James Walter Kennedy was born in Stamford, Connecticut to Lottie and Michael Kennedy. He was striken with polio early on, which left him with a disability and therefore unable to compete in sports. Nonetheless, he was an avid fan and his entire life and career was devoted to sports, coming to a pinnacle as the NBA commissioner in 1963. A multi-talented individual, Kennedy worked as a high school coach, public relations man and politician. In the late 1930s, Kennedy coached highly successful teams and was athletic director at St. Basil's Preparatory School in Stamford.

He married Marion McRedmond in 1940 and subsequently had 3 children: David, Robert and Kathleen.

In the 1940s, he returned to Notre Dame, his alma mater, to become its sports information director. He then moved on to the Basketball Association of America as the public relations director, just as the league was merged with the National Basketball League to form the National Basketball Association.

During much of the 1950s J. Walter Kennedy toured the world with the Harlem Globetrotters as the publicity director. He returned home to Stamford and was elected mayor in 1959 before the NBA owners elected him president in 1963. The sports complex at Westhill High School in Stamford is named The J. Walter Kennedy Sports Complex.

Succeeding first president Maurice Podoloff, the likable, approachable Kennedy became an iron-handed executive and let everyone know precisely where he stood on issues. Kennedy quickly exerted his authority, slapping Red Auerbach with a $500 fine for rowdy conduct during a pre-season 1963 game. At the time, it was the largest fine ever levied against a coach or player in the NBA. His title was changed to "commissioner" in 1967.

Kennedy was also the commissioner who upheld the first protest ever in the NBA, which was the one filed by the Chicago Bulls for "the Phantom Buzzer Game" against the Atlanta Hawks in 1969.

The new commissioner came into the NBA when the league was struggling with only nine teams, no television contract, sagging attendance and competition from the increasingly popular American Basketball Association. When Kennedy retired in 1975 as commissioner, the league had increased to 18 teams, landed a lucrative television contract and improved its financial standing considerably, experienced a 200 percent boost in income and attendance figures tripled during his tenure

Walter Kennedy was also instrumental in bringing an annual NBA game to Springfield to benefit the Basketball Hall of Fame, where he served on Hall of Fame's Board of Trustees for 13 years, including 2 years as the Hall of Fame's President. Kennedy himself would be inducted into the Hall in 1981.
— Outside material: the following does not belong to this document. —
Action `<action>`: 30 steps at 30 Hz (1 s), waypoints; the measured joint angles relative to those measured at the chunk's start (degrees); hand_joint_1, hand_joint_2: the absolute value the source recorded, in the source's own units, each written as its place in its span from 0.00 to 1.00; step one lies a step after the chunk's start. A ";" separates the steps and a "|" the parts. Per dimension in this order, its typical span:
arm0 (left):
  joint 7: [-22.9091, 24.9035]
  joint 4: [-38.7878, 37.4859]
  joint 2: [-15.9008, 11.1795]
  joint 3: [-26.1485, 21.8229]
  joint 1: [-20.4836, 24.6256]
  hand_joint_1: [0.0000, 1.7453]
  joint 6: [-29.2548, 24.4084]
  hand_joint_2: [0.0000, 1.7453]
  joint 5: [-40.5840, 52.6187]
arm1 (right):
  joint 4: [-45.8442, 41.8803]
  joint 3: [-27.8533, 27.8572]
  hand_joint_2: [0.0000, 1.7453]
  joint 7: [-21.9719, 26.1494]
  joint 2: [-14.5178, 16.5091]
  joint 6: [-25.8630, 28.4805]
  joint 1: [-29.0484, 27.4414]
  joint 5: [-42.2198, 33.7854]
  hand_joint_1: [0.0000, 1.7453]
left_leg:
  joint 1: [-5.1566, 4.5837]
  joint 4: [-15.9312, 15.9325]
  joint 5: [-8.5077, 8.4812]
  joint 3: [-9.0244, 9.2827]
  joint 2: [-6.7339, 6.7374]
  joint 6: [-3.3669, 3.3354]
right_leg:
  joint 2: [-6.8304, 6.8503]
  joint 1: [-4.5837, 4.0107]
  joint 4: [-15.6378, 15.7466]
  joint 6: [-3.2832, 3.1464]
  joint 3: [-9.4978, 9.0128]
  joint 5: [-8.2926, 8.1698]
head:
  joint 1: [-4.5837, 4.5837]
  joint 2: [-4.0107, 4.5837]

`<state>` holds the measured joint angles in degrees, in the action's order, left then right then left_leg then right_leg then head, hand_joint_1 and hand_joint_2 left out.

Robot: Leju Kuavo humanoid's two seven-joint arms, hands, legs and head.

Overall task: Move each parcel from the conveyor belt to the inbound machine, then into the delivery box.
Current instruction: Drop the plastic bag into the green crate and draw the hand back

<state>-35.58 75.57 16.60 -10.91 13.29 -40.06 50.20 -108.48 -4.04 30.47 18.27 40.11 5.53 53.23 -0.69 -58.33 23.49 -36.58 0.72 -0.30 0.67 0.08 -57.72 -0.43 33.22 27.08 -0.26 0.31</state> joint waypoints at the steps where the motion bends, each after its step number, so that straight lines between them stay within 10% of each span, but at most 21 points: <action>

Kennedy was also quite involved in many social causes, including the Special Olympics, National Multiple Sclerosis Society and Boys' Town of Italy. The J. Walter Kennedy Citizenship Award is presented annually to an NBA player or coach for outstanding service and dedication to the community. Past recipients include Julius "Dr J" Erving, Earvin "Magic" Johnson, Bob Lanier, Reggie Miller and Glenn "Doc" Rivers.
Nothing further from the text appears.